Thomas Pertermann begann nach der Wende mit einer kleinen Werbeagentur und und betreibt Werbung und Gestaltung auch noch heute in seiner Dresdner Unternehmung. Mittlerweile ist WDS Pertermann weit über die Grenzen von Sachsen als Technologieführer in der Druckbranche bekannt. Sein Bericht über eine mutige, konsequente und erfolgreiche Innovationspolitik beinhaltete über die Jahre auch die Produktion von Multimedia- und Internetdienstleistungen. Später kam dann auch die Produktion von Drucksachen dazu, zunächst mit einer Digitaldruckmaschine - und dann durch das Erschließen neuer Kunden - im Offsetdruck. Seine gefragten Kaltfolienveredlungen werden mittlerweile auch in Lohnfertigung durchgeführt.

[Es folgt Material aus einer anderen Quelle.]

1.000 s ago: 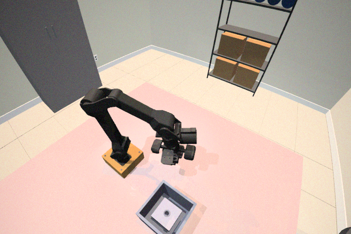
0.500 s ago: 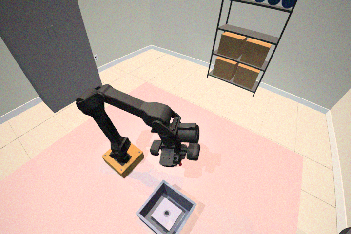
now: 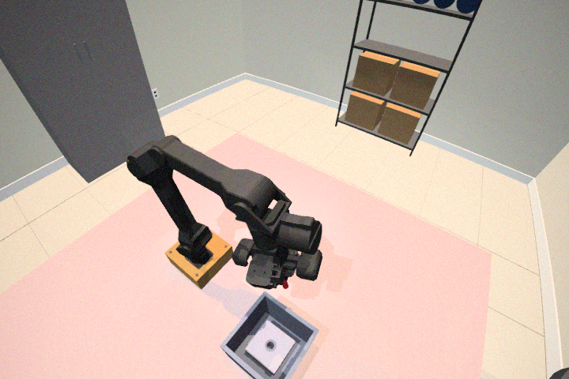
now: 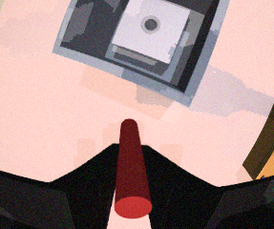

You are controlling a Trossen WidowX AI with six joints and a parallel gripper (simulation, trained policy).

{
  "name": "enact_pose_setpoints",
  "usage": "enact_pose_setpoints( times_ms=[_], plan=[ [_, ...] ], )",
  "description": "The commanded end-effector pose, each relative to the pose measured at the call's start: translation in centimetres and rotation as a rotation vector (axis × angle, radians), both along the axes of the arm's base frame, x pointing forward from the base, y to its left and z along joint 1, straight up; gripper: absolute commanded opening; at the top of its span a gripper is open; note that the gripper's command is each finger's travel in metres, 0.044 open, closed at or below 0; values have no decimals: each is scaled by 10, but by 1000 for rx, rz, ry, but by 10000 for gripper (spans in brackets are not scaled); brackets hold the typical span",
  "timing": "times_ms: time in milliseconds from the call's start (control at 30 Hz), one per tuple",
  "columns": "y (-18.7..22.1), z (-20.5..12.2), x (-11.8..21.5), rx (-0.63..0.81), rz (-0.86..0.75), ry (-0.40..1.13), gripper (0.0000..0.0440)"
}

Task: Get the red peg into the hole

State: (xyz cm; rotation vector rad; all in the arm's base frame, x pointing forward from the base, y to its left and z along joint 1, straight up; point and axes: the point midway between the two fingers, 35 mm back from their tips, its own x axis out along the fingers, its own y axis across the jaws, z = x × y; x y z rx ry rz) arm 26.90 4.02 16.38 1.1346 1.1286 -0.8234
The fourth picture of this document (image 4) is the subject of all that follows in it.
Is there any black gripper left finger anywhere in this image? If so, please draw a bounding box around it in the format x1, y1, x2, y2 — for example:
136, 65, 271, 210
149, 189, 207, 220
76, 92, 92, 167
0, 142, 120, 229

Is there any red peg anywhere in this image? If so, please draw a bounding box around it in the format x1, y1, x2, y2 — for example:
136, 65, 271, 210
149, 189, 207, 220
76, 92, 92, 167
114, 118, 152, 219

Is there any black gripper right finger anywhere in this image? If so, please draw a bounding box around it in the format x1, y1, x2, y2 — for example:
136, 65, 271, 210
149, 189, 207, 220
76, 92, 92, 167
141, 144, 274, 229

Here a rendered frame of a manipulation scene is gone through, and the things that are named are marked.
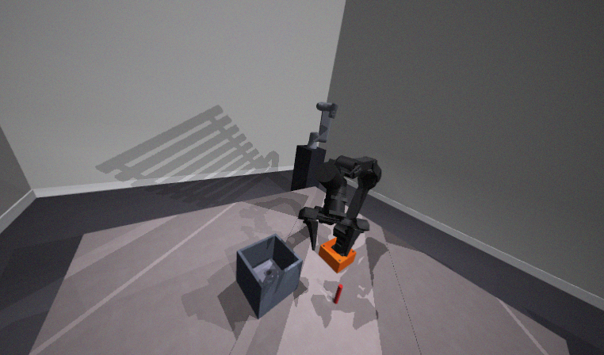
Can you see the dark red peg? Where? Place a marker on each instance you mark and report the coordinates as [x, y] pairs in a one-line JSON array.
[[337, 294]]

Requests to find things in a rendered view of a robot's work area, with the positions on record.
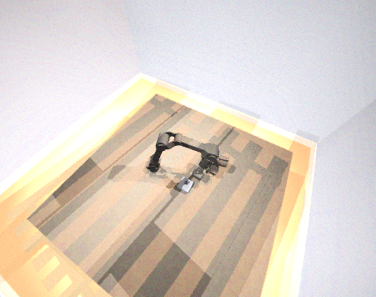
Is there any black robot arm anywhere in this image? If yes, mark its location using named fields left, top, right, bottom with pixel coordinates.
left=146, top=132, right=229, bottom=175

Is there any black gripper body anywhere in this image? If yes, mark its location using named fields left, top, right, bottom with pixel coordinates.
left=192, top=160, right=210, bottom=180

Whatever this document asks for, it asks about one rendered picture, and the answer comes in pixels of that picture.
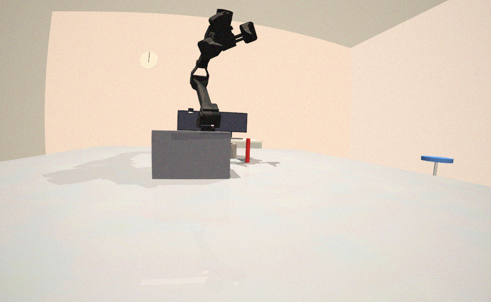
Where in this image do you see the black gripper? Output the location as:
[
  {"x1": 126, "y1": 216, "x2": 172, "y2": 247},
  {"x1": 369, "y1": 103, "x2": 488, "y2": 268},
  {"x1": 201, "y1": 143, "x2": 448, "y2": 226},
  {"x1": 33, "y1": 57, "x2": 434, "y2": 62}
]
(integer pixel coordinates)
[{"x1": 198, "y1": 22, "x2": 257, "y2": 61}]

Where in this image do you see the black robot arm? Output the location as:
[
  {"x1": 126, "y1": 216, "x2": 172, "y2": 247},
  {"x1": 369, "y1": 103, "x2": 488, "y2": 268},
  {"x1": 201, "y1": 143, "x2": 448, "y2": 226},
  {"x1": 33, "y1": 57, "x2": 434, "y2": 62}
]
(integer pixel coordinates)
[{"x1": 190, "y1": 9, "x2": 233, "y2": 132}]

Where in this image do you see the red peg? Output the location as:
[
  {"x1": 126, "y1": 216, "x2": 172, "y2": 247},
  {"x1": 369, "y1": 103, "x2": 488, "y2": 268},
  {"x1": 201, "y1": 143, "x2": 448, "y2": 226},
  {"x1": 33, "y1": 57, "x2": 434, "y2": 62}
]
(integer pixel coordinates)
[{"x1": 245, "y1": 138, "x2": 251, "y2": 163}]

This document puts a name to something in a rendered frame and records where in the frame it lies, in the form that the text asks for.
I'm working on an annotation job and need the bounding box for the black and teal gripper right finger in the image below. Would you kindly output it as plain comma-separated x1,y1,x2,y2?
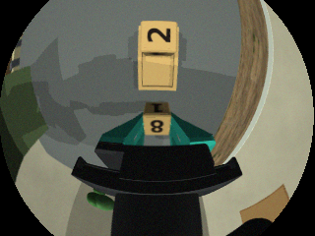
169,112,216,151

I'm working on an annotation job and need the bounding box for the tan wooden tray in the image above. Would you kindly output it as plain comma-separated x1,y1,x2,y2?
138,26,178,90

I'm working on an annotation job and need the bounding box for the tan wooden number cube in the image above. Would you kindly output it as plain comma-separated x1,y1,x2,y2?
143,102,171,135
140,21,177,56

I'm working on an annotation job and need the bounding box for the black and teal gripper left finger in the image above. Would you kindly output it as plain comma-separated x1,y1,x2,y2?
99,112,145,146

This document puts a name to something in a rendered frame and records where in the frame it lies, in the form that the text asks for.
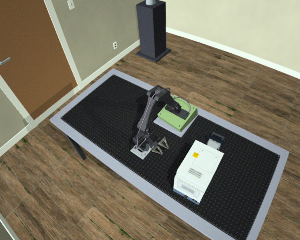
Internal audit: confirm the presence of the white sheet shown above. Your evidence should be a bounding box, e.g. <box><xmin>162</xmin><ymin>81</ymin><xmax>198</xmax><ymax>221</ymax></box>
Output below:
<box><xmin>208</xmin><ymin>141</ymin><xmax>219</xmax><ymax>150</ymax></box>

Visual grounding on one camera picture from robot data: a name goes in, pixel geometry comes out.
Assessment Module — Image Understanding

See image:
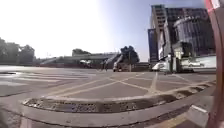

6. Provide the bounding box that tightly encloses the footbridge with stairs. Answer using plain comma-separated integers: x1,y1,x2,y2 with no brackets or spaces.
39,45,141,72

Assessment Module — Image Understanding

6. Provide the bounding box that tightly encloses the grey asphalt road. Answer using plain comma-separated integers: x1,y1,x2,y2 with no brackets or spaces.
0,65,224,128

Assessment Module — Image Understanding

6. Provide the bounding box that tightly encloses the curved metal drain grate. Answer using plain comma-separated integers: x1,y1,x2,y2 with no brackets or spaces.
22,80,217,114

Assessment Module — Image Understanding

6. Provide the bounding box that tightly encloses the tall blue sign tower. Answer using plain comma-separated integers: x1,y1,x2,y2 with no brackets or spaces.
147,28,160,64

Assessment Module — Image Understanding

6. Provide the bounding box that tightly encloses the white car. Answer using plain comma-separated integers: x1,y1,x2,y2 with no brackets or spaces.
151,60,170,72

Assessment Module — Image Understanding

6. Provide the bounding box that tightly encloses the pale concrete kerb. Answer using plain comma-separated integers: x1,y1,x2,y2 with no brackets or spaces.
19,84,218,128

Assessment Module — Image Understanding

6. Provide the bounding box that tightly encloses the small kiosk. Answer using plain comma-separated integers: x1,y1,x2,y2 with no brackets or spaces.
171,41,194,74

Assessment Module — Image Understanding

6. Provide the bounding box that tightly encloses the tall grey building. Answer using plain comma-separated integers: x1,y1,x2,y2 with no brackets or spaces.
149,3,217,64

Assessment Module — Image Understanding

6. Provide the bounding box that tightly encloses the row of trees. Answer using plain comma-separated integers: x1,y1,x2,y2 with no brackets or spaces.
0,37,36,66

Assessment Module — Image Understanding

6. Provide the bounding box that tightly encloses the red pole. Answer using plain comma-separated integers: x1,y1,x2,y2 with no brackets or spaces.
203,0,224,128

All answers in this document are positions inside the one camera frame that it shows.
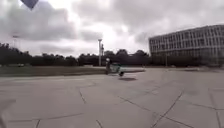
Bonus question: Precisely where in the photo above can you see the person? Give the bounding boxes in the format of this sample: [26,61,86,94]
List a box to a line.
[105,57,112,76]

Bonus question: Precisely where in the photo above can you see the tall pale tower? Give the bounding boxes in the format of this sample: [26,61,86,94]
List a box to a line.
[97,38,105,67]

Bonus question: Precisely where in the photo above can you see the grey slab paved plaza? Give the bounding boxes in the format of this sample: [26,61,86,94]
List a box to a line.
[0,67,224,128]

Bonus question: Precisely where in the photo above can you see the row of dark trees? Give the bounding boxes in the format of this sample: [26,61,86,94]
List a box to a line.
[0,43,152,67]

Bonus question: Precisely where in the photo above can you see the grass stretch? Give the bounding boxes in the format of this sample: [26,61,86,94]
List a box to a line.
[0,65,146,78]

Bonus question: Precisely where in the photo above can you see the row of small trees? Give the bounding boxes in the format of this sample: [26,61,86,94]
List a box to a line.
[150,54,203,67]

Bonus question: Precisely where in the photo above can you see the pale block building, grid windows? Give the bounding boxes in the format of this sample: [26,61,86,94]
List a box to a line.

(Bildunterschrift: Thomas Pertermann)


Eine Lektion ganz anderer Art teilte Martin Schmidt, Geschäftsführer einer auf Krisen spezialisierten Unternehmensberatung mit uns. Er hat - auch aus eigener Erfahrung mit einer Druckerei - Erfolge und Misserfolge bei Unternehmensaufgaben dokumentiert. Beispiele für gelungene Strategien sind, die Kunden nicht nur informativ, sondern auch ggf. mit Engagement in die neu entstehende Unternehmung mit einzubeziehen oder „das sterbende Pferd auch sterben zu lassen“, also sich sinnvoll und sukzessive zu verkleinern. Strategien, die mit Sicherheit mittelfristig zum Ruin führten, sind dagegen: Kostenführerschaft, der Rückzug in vermeintlich sichere (Produkt-)Hafen, die plötzliche Schließung oder einfach: Aussitzen.

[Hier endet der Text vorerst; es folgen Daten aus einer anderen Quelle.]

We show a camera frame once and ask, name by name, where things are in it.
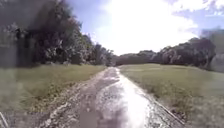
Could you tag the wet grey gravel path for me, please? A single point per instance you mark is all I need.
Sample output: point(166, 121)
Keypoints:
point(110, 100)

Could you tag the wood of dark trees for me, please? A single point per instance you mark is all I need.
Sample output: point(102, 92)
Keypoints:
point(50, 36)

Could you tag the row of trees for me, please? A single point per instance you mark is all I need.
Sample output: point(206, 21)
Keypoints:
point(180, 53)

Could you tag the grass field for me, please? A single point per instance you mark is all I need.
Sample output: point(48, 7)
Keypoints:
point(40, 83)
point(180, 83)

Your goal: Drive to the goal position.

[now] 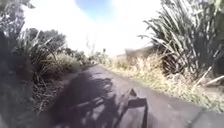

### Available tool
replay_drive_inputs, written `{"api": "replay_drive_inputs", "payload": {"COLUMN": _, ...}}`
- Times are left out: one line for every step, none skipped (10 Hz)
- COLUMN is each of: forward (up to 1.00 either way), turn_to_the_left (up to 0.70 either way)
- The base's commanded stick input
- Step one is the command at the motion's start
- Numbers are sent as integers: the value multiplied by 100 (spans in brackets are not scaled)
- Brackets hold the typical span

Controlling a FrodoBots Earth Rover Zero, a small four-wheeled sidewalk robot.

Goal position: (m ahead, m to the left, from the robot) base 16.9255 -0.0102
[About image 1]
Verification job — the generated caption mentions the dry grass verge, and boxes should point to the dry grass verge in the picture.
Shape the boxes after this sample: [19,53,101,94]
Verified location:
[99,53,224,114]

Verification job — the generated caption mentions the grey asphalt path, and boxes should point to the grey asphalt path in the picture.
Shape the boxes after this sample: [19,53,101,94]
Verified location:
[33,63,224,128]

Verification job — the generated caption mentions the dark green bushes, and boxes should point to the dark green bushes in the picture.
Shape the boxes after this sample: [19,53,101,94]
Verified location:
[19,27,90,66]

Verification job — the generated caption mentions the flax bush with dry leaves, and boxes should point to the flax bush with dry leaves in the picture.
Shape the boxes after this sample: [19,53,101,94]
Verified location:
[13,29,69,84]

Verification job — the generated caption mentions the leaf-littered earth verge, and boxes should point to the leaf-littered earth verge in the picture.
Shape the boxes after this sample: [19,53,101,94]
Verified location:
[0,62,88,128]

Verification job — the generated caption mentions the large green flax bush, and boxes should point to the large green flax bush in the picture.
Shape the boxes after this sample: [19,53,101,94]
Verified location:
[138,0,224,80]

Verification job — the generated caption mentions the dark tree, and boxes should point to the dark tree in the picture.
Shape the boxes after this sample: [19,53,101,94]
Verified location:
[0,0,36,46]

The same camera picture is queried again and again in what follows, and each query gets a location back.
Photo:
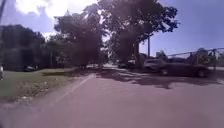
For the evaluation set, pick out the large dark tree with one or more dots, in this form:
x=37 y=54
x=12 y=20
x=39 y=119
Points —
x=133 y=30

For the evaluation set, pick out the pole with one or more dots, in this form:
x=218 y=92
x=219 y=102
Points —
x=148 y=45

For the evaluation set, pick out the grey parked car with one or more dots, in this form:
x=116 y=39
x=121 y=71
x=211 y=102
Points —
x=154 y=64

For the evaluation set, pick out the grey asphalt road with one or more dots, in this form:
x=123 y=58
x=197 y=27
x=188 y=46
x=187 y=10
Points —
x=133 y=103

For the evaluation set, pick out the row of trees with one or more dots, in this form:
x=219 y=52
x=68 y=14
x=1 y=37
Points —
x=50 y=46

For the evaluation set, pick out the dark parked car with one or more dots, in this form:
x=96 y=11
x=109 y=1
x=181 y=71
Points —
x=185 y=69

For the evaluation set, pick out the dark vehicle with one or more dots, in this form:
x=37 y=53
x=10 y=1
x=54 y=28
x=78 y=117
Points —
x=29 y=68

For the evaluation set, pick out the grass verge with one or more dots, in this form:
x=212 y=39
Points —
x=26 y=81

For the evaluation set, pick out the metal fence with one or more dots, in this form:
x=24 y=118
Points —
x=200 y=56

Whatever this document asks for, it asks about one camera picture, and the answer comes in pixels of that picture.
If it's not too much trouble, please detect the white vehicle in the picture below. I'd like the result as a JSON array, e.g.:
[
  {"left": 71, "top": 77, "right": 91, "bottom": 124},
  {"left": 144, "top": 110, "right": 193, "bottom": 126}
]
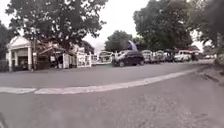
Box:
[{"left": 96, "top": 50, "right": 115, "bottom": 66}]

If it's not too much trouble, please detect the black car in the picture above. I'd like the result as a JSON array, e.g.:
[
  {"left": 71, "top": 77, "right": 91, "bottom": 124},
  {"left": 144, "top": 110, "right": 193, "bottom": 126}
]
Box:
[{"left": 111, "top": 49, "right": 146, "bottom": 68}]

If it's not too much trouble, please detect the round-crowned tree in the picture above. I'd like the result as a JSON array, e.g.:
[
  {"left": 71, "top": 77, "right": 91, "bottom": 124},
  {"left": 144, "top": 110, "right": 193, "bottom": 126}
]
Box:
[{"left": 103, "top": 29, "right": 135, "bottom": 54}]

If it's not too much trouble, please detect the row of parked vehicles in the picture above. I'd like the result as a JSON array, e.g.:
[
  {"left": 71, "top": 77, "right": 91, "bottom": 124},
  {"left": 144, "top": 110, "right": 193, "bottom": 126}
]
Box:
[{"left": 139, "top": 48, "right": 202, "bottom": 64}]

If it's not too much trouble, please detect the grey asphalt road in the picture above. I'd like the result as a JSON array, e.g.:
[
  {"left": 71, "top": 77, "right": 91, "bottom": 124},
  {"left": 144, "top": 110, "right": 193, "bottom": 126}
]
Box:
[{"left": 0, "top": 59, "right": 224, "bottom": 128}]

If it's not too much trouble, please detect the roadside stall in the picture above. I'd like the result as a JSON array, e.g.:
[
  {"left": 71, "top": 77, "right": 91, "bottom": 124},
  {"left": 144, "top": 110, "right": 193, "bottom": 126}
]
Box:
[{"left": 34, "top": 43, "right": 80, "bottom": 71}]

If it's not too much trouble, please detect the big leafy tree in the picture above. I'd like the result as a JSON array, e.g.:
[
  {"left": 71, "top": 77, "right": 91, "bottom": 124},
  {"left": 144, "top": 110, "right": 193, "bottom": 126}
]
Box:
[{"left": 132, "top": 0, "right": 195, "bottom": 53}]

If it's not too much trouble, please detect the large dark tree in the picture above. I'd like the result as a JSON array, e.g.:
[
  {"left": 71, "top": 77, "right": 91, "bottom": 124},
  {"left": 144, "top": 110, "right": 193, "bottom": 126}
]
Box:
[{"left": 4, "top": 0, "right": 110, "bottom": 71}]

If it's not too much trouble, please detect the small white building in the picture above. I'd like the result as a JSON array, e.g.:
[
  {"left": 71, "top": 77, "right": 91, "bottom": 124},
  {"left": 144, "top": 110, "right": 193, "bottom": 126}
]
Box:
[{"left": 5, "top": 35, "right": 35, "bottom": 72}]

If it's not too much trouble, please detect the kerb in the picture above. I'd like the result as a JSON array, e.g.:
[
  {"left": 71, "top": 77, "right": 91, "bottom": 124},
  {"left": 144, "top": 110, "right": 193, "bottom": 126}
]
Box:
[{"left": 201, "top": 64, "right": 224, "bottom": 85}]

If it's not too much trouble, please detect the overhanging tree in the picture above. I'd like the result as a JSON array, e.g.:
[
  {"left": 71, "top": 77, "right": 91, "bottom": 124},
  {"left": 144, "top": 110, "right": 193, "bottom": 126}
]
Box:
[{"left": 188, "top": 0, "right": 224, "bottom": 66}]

(Bildunterschrift: Martin Schmidt)


So konnten wir gemeinsam einen hochinteressanten Abend gestalten, der durch persönliche Eindrücke und Erfahrungen der zahlreich angereisten Gäste aus der Druckbranche beim obligatorischen Imbiss ergänzt wurde. Der Bezirk FDI möchte sich an dieser Stelle noch einmal herzlich bei den Organisatoren der HTW Dresden für die Kooperation bedanken und freut sich auf das nächste Hochschulsymposium in Dresden.